§ **Data block**
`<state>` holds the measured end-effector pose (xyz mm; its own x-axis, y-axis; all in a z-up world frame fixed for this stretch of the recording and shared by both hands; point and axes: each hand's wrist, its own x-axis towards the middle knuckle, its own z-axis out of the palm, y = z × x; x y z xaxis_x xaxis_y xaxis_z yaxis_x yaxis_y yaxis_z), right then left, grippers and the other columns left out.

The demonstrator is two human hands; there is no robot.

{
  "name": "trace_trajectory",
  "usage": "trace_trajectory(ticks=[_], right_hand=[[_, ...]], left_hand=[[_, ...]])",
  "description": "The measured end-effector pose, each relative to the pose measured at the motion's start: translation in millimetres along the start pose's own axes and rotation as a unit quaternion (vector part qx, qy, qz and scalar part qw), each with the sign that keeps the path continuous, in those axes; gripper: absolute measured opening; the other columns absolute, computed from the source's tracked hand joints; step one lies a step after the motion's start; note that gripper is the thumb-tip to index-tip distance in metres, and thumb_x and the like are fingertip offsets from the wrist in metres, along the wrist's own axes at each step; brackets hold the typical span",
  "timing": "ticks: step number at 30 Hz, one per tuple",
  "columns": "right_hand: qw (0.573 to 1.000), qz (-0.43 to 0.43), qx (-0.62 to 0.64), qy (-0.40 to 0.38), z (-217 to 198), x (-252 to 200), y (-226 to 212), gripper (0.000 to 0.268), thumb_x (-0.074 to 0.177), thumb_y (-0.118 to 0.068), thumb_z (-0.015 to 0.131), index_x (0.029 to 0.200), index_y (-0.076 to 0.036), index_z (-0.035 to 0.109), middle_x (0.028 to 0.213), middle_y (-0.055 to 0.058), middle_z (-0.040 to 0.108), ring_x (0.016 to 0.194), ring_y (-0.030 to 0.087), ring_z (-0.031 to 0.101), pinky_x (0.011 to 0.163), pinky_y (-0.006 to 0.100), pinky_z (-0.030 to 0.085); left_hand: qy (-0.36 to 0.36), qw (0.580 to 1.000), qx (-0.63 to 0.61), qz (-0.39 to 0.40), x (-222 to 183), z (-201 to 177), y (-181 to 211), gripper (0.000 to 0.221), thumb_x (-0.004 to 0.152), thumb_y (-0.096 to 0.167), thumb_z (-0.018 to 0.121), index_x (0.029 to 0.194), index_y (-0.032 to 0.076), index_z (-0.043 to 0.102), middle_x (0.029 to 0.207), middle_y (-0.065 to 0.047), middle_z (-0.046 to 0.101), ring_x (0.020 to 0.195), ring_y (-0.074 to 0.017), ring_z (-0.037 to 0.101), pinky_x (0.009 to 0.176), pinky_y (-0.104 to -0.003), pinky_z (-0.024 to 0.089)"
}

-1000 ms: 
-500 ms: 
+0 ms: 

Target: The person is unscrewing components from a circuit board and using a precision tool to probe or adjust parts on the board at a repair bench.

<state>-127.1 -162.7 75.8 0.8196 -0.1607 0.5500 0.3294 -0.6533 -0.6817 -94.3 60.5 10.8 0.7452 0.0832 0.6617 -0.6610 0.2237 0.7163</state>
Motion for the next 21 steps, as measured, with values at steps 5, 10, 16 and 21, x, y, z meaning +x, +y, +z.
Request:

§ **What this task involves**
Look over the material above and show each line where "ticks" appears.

§ **Response below**
  "usage": "trace_trajectory(ticks=[_], right_hand=[[_, ...]], left_hand=[[_, ...]])",
  "timing": "ticks: step number at 30 Hz, one per tuple",

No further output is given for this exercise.